→ **PROBLEM TO SOLVE**: Return the whole listing, line for line, without the pictures in it.

── GIVEN MATERIAL ──

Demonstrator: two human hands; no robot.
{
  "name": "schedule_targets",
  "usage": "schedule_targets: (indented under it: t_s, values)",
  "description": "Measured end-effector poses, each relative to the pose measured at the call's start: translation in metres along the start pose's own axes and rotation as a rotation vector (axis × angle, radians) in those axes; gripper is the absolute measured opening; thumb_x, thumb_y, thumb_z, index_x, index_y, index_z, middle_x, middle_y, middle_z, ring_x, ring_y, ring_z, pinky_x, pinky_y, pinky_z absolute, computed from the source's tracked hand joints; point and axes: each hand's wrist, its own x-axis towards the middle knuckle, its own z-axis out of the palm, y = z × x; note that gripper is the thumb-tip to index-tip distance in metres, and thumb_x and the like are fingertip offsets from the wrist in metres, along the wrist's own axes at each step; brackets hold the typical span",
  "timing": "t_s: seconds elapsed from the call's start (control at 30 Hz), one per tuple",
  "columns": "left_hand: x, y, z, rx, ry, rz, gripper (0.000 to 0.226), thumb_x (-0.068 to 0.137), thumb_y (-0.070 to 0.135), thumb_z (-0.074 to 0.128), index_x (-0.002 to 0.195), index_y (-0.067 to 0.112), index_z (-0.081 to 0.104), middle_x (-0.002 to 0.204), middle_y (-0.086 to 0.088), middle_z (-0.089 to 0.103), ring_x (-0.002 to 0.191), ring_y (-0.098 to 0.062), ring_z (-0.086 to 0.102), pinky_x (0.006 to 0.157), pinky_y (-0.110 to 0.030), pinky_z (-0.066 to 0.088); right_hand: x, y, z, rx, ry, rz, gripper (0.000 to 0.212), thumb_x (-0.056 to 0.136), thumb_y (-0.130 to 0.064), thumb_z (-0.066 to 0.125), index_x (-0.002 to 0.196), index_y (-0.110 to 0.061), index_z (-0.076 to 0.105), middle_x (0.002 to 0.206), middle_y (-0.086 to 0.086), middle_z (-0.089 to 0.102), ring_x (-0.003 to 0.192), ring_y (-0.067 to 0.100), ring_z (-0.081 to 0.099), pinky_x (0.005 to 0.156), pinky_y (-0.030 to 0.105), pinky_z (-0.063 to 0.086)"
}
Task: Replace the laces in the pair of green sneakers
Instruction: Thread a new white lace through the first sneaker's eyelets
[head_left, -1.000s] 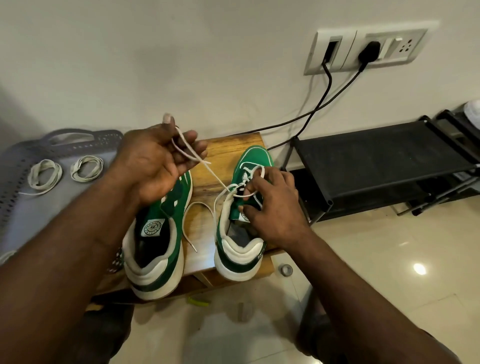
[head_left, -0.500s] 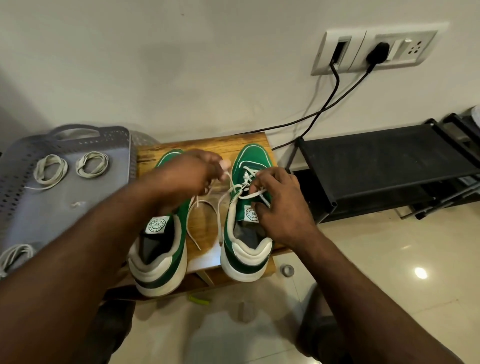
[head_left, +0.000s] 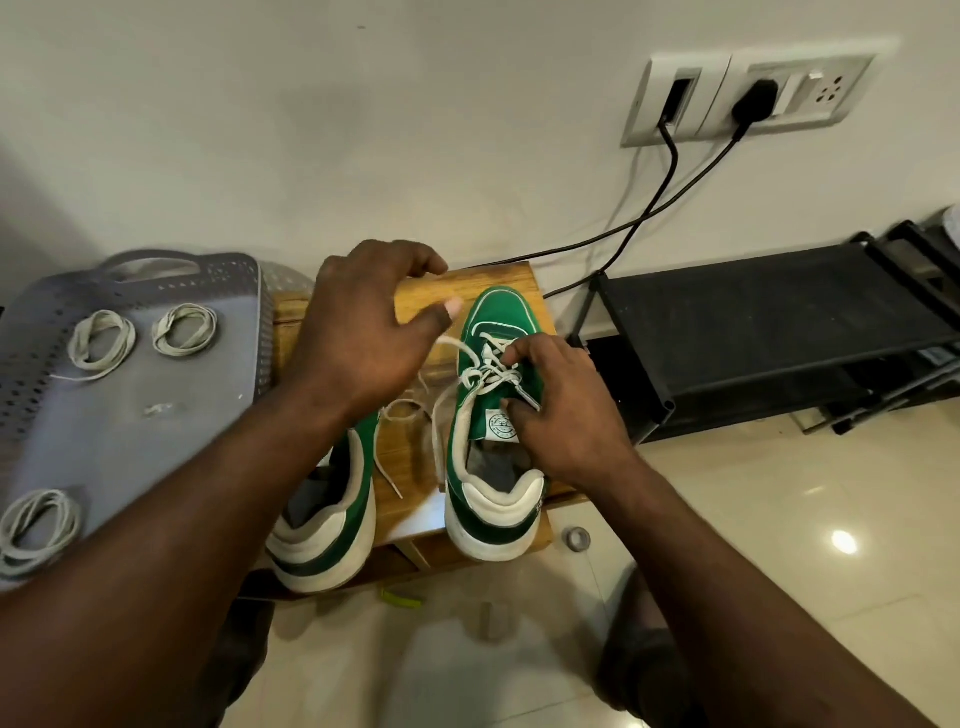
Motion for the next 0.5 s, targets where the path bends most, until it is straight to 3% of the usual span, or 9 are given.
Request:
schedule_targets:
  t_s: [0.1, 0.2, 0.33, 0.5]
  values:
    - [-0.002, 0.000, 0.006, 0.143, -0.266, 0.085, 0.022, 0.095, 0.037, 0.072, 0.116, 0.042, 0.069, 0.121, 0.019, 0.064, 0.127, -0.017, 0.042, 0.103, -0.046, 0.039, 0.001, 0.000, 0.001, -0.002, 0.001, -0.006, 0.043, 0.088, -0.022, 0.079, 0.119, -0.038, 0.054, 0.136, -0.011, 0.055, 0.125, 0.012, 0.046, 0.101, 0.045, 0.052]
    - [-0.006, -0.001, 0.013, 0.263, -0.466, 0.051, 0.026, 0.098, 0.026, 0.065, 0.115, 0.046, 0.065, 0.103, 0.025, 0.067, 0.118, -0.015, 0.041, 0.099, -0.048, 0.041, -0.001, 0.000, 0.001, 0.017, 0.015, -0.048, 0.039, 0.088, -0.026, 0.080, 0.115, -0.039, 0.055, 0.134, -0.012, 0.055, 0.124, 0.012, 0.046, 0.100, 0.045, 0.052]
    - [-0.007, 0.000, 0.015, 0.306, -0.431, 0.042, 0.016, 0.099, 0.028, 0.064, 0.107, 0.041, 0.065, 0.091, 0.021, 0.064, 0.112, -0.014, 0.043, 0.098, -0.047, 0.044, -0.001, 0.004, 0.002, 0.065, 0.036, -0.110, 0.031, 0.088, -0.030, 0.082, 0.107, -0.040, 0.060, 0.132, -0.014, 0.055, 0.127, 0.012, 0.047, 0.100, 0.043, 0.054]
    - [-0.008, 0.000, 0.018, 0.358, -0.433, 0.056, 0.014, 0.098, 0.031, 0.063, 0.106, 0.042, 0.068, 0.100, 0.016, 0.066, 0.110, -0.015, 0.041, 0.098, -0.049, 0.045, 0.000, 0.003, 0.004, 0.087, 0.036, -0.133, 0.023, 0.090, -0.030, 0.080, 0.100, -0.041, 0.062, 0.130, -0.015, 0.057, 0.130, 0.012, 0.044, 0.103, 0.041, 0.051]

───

→ **ANSWER SPACE**:
Demonstrator: two human hands; no robot.
{
  "name": "schedule_targets",
  "usage": "schedule_targets: (indented under it: t_s, values)",
  "description": "Measured end-effector poses, each relative to the pose measured at the call's start: translation in metres along the start pose's own axes and rotation as a rotation vector (axis × angle, radians) in those axes; gripper is the absolute measured opening; thumb_x, thumb_y, thumb_z, index_x, index_y, index_z, middle_x, middle_y, middle_z, ring_x, ring_y, ring_z, pinky_x, pinky_y, pinky_z absolute, computed from the source's tracked hand joints; point and axes: each hand's wrist, its own x-axis towards the middle knuckle, its own z-axis out of the palm, y = z × x; note that gripper is the thumb-tip to index-tip distance in metres, and thumb_x and the like are fingertip offsets from the wrist in metres, along the wrist's own axes at each step; brackets hold the typical span",
  "timing": "t_s: seconds elapsed from the call's start (control at 30 Hz), one per tuple",
  "columns": "left_hand: x, y, z, rx, ry, rz, gripper (0.000 to 0.226), thumb_x (-0.068 to 0.137), thumb_y (-0.070 to 0.135), thumb_z (-0.074 to 0.128), index_x (-0.002 to 0.195), index_y (-0.067 to 0.112), index_z (-0.081 to 0.104), middle_x (-0.002 to 0.204), middle_y (-0.086 to 0.088), middle_z (-0.089 to 0.103), ring_x (-0.002 to 0.191), ring_y (-0.098 to 0.062), ring_z (-0.086 to 0.102), pinky_x (0.006 to 0.157), pinky_y (-0.110 to 0.030), pinky_z (-0.066 to 0.088); right_hand: x, y, z, rx, ry, rz, gripper (0.000 to 0.212), thumb_x (-0.056 to 0.136), thumb_y (-0.130 to 0.064), thumb_z (-0.066 to 0.125), index_x (-0.002 to 0.196), index_y (-0.110 to 0.061), index_z (-0.076 to 0.105), middle_x (0.002 to 0.206), middle_y (-0.086 to 0.086), middle_z (-0.089 to 0.102), ring_x (-0.003 to 0.192), ring_y (-0.067 to 0.100), ring_z (-0.081 to 0.099), pinky_x (0.005 to 0.156), pinky_y (-0.030 to 0.105), pinky_z (-0.063 to 0.086)"
}
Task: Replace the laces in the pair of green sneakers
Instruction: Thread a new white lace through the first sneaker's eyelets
[head_left, -1.000s] 
[head_left, -0.500s] 
[head_left, +0.000s] 
Motion for the next 0.5 s, targets where the path bends most, until it is straight to 3% of the usual span, or 9 are given.
Request:
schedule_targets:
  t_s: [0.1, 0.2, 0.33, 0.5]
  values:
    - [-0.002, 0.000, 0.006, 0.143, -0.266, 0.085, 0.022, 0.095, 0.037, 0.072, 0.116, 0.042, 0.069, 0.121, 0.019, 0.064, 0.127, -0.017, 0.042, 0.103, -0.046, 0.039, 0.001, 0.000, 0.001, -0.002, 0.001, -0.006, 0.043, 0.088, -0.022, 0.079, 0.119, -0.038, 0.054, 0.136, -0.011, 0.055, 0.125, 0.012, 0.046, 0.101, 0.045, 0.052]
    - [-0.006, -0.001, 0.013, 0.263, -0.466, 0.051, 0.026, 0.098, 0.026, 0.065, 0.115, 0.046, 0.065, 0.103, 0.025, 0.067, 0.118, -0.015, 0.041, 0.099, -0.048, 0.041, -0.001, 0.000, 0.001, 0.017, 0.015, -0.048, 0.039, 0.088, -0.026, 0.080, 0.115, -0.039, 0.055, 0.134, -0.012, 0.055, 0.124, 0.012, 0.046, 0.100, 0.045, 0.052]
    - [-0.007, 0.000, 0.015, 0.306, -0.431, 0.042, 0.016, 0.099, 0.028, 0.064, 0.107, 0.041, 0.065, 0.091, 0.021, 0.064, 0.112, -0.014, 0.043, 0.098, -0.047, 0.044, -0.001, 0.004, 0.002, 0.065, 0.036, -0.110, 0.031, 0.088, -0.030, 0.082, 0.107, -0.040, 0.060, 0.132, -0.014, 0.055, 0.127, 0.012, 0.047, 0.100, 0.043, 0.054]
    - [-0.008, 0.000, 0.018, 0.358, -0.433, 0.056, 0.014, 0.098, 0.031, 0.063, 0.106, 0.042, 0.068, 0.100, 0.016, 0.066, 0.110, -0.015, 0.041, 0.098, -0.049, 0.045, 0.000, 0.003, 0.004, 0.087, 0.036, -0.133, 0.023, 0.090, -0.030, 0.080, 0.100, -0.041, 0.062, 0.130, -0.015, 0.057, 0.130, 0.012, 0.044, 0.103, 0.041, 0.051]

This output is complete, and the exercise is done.